Do MPO Kraków właśnie dotarły najnowszej generacji ekologiczne zamiatarki uliczne ? łącznie pięć sztuk. Wszystkie pojazdy są wyposażone w system PM10 zapobiegający zapyleniu podczas pracy w mieście, system recyklingu wody, która jest używana wielokrotnie oraz ruchome i bardziej precyzyjne głowice zamiatające. Nowe zamiatarki charakteryzują się bardzo wysoką wydajnością, niskim spalaniem i cichą pracą.
Cztery z nich to mniejsze i bardziej zwrotne zamiatarki Hako, które mogą oczyszczać nie tylko ulice, ale też chodniki, alejki i ścieżki rowerowe. Zimą wszystkie mogą zostać przystosowane do odśnieżania i usuwania gołoledzi.
Największe z nowych aut to wysokowydajna zamiatarka uliczna angielskiej firmy Johnston, która dzięki bardziej złożonemu niż w przypadku starszych aut systemowi ssącemu, może m.in. skutecznie oczyszczać trudno dostępne zagłębienia bez względu na nierówności jezdni.

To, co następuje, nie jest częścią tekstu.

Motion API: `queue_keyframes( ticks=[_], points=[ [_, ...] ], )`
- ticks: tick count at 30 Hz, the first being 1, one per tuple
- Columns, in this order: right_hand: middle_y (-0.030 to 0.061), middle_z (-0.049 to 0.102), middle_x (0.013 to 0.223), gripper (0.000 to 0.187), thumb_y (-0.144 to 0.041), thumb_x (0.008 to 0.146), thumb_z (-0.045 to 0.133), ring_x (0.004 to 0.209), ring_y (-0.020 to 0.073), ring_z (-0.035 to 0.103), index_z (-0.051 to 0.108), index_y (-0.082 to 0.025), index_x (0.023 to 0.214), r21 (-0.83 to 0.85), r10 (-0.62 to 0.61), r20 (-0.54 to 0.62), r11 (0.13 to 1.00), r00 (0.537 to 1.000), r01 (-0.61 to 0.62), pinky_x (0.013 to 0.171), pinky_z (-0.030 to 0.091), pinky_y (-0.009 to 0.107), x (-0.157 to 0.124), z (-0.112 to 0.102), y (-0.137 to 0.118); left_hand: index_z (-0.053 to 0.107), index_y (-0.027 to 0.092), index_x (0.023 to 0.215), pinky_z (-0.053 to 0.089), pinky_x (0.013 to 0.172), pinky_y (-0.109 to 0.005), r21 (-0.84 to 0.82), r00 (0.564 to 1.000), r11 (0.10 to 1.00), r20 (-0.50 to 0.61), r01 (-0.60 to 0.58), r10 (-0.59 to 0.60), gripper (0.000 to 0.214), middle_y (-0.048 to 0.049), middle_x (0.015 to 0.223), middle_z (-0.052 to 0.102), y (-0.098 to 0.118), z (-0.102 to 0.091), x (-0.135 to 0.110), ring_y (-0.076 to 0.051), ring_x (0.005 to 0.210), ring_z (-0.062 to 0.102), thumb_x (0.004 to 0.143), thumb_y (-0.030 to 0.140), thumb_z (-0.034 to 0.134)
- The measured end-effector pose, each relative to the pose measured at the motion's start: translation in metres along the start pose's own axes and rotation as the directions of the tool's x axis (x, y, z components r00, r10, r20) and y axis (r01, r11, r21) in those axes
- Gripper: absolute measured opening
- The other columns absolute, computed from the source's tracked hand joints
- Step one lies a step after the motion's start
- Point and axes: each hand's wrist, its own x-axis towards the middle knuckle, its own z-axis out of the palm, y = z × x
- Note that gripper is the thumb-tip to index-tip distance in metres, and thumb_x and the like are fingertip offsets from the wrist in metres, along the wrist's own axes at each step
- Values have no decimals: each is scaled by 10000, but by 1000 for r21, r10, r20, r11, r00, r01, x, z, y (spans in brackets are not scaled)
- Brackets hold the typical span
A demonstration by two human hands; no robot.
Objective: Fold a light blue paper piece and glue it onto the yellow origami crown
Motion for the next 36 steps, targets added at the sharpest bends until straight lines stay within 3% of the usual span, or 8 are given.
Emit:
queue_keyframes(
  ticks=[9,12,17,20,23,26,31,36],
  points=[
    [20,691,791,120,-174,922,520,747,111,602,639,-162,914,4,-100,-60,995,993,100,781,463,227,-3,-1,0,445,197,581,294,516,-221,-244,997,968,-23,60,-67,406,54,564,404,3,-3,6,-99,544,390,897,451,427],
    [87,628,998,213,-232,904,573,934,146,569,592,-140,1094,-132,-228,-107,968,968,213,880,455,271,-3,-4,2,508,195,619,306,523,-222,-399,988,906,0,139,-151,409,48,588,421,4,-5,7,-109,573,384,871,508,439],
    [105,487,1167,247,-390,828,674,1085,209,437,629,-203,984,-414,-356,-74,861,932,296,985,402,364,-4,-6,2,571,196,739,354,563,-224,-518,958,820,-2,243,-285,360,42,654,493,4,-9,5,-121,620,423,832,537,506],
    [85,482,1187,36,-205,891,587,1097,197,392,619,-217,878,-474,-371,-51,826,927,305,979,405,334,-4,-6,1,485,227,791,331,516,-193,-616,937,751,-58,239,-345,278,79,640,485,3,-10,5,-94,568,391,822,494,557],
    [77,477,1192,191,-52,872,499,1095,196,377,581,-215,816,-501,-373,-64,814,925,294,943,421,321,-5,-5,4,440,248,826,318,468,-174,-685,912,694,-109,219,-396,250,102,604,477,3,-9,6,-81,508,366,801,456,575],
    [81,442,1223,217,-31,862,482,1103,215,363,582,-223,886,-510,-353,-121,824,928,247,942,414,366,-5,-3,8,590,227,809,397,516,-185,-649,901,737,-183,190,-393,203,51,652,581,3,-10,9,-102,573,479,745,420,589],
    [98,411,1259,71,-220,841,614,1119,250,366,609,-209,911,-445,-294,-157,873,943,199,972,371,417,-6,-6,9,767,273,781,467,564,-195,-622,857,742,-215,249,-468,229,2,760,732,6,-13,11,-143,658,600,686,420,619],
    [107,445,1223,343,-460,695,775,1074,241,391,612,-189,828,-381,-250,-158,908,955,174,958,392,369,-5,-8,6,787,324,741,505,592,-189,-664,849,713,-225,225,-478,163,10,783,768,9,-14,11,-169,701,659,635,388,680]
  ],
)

Producent określa ją terminem ?heavy dutycleaningpowerhouse” ze względu dużą skuteczność, wytrzymałość i moc. Pojazd ma bardzo szeroki zasięg oczyszczania ulic z obu stron jednocześnie, głowicę zamiatającą na ruchomym wysięgniku, system hydraulicznego napędu wszystkich urządzeń czyszczących i co bardzo ważne, zaawansowany technologicznie system filtrów powietrza. Sieć spryskiwaczy oraz szeroko rozstawionych ssaw o dużej sile (urządzenia zasysające zanieczyszczenia z ulicy) podczas pracy tworzy efekt tzw. cyklonu, który uniemożliwia mikrodrobinom i cząsteczkom (PM10) przedostawanie się do powietrza.
Pod koniec września do Krakowa ma zostać dostarczona jeszcze większa zamiatarka o dużej mocy, którą dla MPO Kraków przygotowuje firma Beam, producent zamiatarek lotniskowych. Będzie ona wyposażona w dodatkową listwę myjąco-zasysającą, dzięki czemu będzie można jeszcze skuteczniej czyścić zagłębienia torowisk ulicznych.